Dataset items =
[Start of Attachment]

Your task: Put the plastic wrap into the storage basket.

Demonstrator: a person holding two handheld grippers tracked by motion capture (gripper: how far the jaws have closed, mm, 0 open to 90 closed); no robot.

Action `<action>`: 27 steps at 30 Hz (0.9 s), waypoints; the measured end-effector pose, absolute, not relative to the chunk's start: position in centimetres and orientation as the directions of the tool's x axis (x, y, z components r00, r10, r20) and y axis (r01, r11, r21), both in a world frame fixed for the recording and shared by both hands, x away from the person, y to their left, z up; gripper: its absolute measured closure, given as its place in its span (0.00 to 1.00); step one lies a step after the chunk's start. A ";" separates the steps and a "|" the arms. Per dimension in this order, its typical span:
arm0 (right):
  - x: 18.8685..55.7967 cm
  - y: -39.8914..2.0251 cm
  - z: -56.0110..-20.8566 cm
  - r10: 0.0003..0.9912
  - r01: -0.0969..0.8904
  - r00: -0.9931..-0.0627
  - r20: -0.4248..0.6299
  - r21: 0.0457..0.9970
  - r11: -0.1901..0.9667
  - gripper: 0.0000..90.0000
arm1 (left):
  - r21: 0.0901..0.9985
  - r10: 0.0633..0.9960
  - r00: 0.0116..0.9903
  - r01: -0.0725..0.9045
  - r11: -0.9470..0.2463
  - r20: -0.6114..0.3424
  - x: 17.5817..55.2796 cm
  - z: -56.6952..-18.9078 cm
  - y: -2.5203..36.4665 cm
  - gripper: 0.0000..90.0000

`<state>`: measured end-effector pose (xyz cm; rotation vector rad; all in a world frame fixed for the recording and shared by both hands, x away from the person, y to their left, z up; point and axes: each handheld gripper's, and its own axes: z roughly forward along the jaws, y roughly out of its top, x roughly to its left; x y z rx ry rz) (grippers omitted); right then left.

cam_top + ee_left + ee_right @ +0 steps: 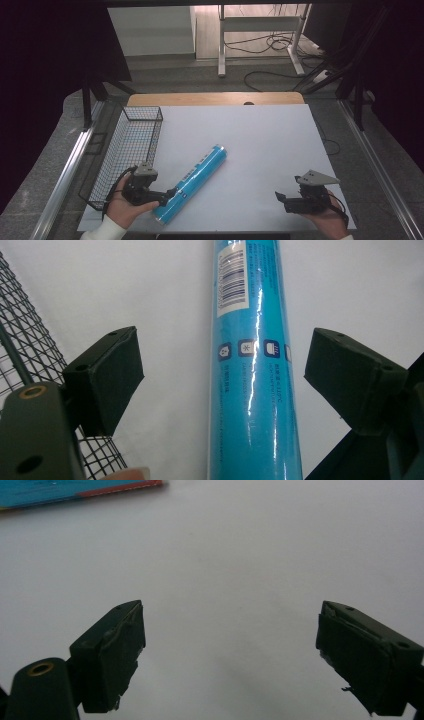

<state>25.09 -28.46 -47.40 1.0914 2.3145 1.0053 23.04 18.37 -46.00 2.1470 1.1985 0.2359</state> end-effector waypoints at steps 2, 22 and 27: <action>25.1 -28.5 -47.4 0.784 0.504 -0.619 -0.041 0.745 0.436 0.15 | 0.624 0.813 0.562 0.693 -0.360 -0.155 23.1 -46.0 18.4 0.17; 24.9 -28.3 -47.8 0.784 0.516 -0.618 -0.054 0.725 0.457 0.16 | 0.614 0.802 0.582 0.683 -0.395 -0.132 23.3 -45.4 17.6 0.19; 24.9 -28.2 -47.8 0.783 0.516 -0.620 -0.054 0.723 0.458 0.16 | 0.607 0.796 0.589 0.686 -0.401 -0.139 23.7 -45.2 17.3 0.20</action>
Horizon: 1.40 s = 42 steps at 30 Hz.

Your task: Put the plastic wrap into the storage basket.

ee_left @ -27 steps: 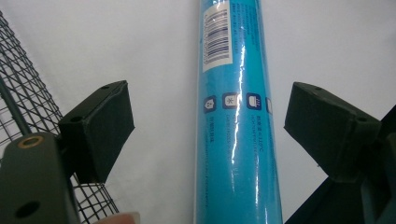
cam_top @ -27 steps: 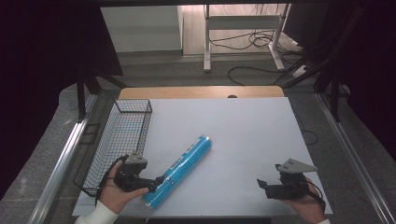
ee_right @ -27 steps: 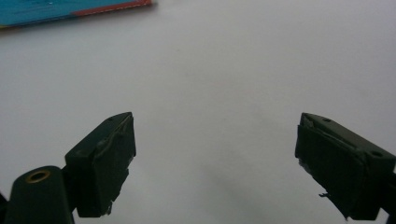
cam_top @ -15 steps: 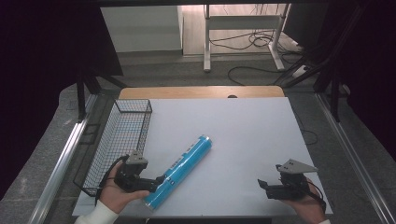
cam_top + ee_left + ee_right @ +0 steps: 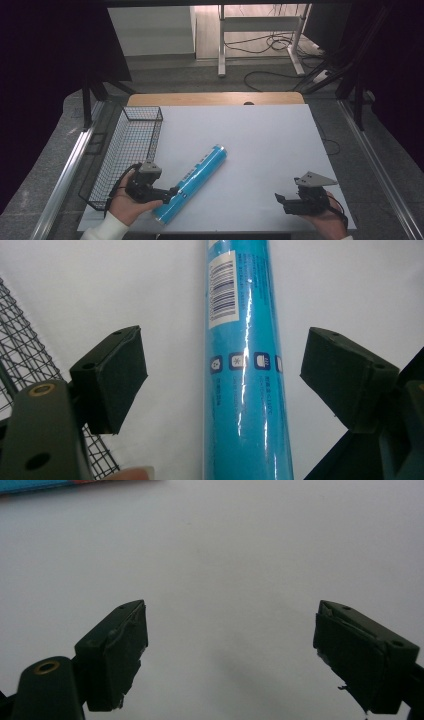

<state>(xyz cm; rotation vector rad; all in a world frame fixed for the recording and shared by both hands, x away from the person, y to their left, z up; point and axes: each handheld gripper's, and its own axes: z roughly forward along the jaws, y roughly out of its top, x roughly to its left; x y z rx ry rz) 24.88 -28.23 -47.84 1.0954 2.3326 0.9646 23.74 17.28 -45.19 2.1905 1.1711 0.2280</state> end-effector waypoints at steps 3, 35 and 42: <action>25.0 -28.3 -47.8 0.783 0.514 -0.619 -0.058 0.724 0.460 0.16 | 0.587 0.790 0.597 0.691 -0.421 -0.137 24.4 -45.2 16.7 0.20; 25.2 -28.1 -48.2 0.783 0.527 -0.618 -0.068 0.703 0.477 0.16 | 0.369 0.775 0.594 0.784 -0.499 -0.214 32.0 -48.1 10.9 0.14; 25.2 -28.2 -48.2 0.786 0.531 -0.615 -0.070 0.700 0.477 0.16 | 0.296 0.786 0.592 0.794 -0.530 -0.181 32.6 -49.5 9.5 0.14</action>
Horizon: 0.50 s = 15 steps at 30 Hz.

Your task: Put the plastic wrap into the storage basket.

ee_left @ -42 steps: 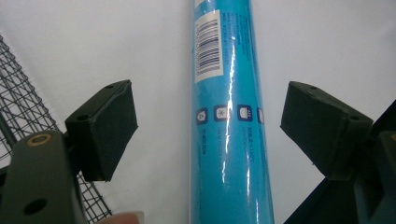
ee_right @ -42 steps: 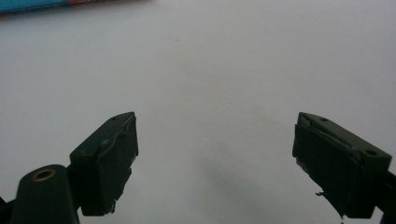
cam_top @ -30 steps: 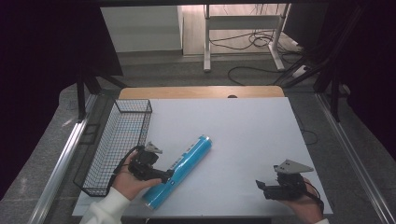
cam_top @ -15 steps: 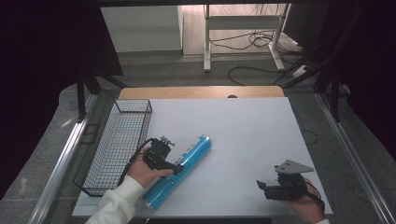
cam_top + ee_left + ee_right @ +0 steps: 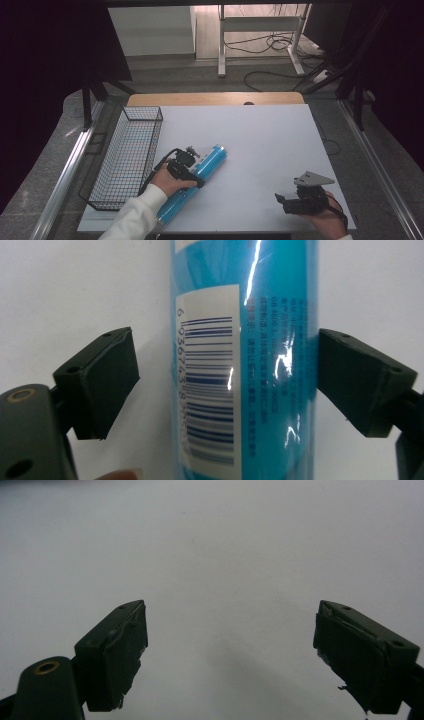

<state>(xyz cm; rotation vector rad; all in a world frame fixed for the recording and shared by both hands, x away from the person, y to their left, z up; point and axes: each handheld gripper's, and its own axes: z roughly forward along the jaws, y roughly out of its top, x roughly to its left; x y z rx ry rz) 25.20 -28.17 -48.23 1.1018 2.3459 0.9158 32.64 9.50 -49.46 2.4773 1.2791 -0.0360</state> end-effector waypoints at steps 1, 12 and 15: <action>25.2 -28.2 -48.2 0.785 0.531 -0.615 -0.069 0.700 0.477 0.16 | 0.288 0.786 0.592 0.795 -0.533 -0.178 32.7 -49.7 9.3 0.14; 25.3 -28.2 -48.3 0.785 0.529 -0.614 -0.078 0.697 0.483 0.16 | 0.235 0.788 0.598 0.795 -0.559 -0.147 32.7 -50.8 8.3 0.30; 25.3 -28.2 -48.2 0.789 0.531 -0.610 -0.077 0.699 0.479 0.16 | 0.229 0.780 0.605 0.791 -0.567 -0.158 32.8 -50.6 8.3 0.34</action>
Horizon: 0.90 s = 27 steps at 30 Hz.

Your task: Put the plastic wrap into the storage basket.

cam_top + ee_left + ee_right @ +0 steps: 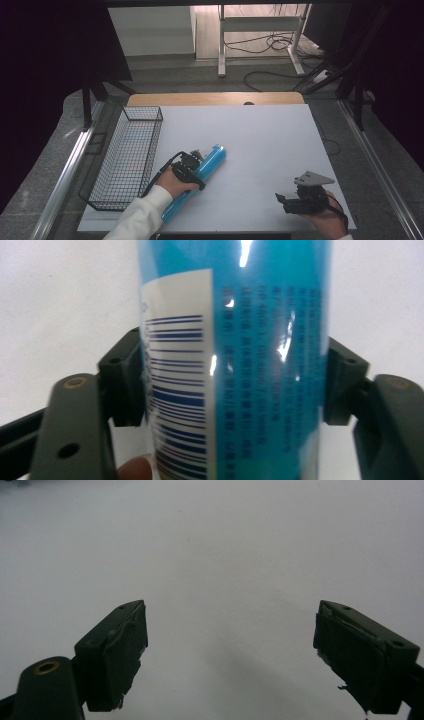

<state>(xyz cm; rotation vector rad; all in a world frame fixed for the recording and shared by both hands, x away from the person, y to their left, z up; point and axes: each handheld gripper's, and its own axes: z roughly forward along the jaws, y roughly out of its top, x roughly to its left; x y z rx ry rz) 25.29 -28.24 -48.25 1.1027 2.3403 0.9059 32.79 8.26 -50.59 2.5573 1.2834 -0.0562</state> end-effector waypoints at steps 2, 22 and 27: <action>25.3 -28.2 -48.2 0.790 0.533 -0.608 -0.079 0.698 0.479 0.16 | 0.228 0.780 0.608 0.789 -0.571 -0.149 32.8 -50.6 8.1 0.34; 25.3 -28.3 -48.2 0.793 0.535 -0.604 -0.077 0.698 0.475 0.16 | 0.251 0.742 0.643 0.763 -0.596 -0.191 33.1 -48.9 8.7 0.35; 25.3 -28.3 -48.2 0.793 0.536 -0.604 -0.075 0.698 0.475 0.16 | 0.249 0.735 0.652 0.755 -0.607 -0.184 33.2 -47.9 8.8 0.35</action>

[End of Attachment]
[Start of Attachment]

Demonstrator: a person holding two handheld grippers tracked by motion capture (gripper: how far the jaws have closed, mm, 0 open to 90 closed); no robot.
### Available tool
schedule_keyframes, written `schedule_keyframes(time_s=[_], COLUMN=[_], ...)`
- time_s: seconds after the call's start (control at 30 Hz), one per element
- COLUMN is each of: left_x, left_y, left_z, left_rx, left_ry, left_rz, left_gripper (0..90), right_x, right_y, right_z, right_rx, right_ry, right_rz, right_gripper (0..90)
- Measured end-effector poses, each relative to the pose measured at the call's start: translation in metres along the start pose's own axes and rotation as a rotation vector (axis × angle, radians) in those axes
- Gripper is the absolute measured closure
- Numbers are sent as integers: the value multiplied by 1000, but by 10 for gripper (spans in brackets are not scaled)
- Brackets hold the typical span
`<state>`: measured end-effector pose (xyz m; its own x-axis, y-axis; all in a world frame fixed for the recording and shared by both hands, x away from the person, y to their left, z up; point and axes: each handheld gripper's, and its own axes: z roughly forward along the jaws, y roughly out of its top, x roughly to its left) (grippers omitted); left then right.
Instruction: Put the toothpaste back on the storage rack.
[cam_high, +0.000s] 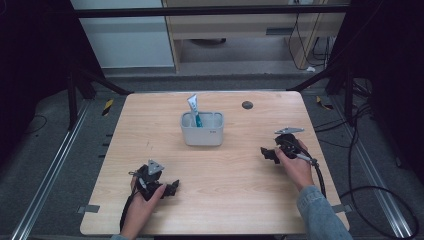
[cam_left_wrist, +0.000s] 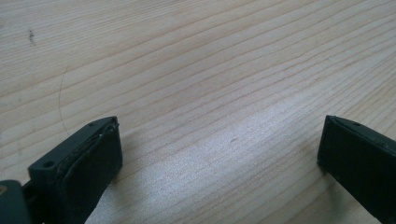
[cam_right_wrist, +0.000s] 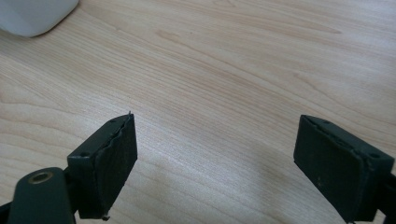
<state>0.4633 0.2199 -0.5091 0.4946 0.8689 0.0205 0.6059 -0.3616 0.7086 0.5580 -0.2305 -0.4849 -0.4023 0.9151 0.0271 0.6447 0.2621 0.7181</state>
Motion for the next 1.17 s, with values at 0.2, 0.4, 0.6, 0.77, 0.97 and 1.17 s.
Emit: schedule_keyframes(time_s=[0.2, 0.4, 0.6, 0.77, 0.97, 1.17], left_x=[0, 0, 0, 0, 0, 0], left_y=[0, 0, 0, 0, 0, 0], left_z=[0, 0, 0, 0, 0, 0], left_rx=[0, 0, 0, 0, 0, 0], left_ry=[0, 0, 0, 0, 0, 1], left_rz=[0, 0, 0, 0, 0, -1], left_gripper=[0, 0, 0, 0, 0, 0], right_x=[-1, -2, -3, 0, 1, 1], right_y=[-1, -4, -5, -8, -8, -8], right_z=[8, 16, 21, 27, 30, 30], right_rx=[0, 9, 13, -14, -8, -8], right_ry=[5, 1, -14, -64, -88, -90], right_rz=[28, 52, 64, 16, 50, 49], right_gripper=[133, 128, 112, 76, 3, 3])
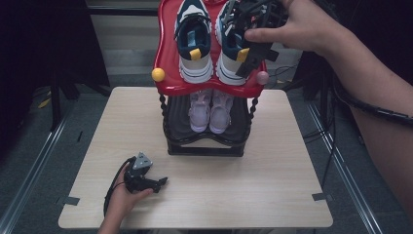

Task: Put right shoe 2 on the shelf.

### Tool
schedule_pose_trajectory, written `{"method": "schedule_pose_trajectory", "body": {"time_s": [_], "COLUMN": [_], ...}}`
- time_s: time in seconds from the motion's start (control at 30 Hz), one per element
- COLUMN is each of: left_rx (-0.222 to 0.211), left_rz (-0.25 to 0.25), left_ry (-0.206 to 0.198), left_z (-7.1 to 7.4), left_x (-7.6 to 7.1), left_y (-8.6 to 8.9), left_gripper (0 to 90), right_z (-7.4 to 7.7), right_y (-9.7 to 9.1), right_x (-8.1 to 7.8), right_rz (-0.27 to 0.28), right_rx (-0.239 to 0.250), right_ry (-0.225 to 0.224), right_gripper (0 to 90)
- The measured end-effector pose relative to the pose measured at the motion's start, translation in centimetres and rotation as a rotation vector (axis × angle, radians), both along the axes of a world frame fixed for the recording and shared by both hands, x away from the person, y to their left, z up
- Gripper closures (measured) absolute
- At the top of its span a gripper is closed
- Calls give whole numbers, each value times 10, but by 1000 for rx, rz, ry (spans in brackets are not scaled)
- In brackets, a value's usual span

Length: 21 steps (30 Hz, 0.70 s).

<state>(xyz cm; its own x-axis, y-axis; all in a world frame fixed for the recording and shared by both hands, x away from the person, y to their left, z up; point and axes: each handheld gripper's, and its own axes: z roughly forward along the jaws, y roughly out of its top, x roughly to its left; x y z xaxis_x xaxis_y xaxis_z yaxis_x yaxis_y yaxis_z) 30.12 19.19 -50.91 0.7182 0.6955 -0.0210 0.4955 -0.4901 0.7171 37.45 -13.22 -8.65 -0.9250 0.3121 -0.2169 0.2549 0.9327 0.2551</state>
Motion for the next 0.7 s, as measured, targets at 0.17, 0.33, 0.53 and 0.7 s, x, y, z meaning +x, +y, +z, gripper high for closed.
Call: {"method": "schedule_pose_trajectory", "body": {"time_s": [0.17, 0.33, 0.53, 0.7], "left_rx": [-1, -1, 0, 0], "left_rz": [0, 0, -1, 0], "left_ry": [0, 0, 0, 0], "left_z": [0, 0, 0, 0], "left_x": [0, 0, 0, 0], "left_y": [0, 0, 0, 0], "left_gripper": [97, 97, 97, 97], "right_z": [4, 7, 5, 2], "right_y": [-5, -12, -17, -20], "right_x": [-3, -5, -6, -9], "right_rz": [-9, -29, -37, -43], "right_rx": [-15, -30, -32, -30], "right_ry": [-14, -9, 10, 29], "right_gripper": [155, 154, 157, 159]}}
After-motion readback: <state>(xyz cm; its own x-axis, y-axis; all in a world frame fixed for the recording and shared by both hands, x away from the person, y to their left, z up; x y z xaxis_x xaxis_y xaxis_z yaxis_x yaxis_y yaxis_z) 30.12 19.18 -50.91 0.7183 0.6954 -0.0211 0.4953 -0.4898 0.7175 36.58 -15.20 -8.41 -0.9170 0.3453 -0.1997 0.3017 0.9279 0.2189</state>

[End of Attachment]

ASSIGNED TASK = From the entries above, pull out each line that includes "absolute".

OUTPUT FOR THIS TASK =
Action `<action>`: 27 steps at 30 Hz (0.9 s), waypoints; the measured end-effector pose, absolute, not relative to the chunk's start: position in centimetres and orientation as the directions of the tool's x axis (x, y, z components r00, r10, r20) and y axis (r01, r11, r21), both in a world frame fixed for the recording and shared by both hands, x away from the person, y to their left, z up; gripper: its absolute measured closure, given as its place in its span (0.00 to 1.00); step one lies a step after the chunk's start. A ";" separates the steps and a "|" the arms. Per dimension in this order, its typical span:
- Gripper is the absolute measured closure
- Gripper closures (measured) absolute

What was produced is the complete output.